Ma fingere che la realtà sia diversa, pensare che i fidanzati dell’anno 2015 siano ancora quelli di trenta o quarant’anni fa, significherebbe condannare all’insignificanza le proposte delle nostre comunità. Tantissimi i mutamenti. Intanto sono cambiati i numeri.
Anzi, più che un cambiamento, una rivoluzione. A metà degli anni Sessanta si celebravano in Italia circa 420mila matrimoni l’anno (quasi al 100 per cento con rito religioso). Nel 2013 i matrimoni sono scesi a 194mila e quelli con rito religioso sono stati poco più della metà (57%). Ma al Centro e al Nord il sorpasso è già avvenuto. Sempre nel 2013 i matrimoni civili sono stati rispettivamente il 55% e il 51% del totale. E nei grandi centri urbani il divario si è fatto ancora più rilevante. Se sui numeri non si discute, su tutto il resto è doveroso non solo riflettere, ma inventare proposte che sappiano tradursi in buone prassi capaci di coniugare verità e accoglienza.
Se ne parlerà, tra tanti altri temi urgenti, al prossimo Sinodo ordinario, tenendo presente però che – al di là di quanto emerso all’Assemblea straordinaria dei vescovi dello scorso ottobre, condensato poi neiLineamenta – da papa Francesco è già arrivata un’indicazione esplicita. Il 25 maggio dello scorso anno, nell’omelia di Santa Marta, ricordando il rimprovero rivolto da Gesù ai discepoli che volevano allontanare da lui i bambini, ha preso come esempio proprio due fidanzati che vogliono sposarsi e si presentano in parrocchia. Ma invece di essere circondati da calore umano, in un
clima di simpatia e di vicinanza, si vedono presentare la lista dei documenti e i costi della cerimonia. Insomma, ha ricordato il Papa, i due ragazzi «trovano la porta chiusa».

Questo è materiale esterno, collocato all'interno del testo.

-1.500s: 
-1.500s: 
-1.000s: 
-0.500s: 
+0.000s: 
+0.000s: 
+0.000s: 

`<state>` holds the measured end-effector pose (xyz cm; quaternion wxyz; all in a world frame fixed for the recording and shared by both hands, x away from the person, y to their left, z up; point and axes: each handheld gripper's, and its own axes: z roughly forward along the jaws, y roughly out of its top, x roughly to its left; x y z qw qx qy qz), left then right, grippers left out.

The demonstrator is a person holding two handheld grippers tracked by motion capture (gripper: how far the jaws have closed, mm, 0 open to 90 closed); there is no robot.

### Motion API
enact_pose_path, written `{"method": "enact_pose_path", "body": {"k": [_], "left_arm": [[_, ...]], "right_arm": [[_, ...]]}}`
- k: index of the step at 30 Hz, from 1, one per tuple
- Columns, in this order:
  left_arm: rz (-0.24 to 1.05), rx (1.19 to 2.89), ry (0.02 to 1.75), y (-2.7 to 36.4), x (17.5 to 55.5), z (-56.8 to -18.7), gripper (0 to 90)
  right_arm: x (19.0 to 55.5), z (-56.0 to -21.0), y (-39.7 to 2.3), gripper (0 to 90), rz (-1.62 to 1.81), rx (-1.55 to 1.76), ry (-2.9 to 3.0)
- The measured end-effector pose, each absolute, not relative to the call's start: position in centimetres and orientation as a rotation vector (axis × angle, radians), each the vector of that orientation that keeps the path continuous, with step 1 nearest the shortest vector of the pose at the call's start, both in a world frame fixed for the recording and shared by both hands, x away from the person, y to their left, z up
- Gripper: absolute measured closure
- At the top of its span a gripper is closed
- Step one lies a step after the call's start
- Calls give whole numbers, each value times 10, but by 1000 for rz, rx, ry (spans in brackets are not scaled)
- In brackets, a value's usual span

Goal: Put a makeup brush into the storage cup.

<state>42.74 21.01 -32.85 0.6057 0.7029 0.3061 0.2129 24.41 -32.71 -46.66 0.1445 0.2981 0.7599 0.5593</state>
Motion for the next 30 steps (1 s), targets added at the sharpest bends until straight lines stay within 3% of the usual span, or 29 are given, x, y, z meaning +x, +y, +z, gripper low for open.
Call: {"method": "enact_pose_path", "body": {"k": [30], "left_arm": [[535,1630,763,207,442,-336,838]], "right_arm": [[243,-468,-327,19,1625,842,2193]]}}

In questo modo chi avrebbe la possibilità «di aprire la porta ringraziando Dio per questo nuovo matrimonio», non lo fa. Un atteggiamento che trova la più ferma condanna di Francesco. «E così quando noi siamo su questa strada, in questo atteggiamento, noi non facciamo bene alla gente, al popolo di Dio. Ma Gesù ha istituito sette sacramenti e noi con questo atteggiamento ne istituiamo l’ottavo, il sacramento della dogana pastorale».
Dal canto suo la Chiesa italiana ha deciso di eliminare ‘dogane’ e ‘barriere’ già tre anni fa, con un documento innovativo, gli ‘Orientamenti sulla preparazione al matrimonio e alla famiglia’, una scelta che ha mandato definitivamente in soffitta i vecchi ‘corsi frontali’ per inaugurare, come spiega don Paolo Gentili, direttore dell’Ufficio nazionale Cei per la famiglia, «una riconversione pastorale delle nostre comunità », che in qualche modo ha anticipato quell’atteggiamento di accoglienza per la vita concreta delle persone, fragilità comprese, che poi il Sinodo ha definitivamente sancito. Un testo che ha permesso di rimettere l’educazione all’amore e alla sessualità al centro dell’attività pastorale ordinaria, trasformandolo in un volano per costruire il bene comune e la società di domani.
Da quel documento sono nati nuovi percorsi diocesani, con l’obiettivo di coniugare alla luce delle nuove situazioni socio-culturali, dato di realtà e antropologia cristiana.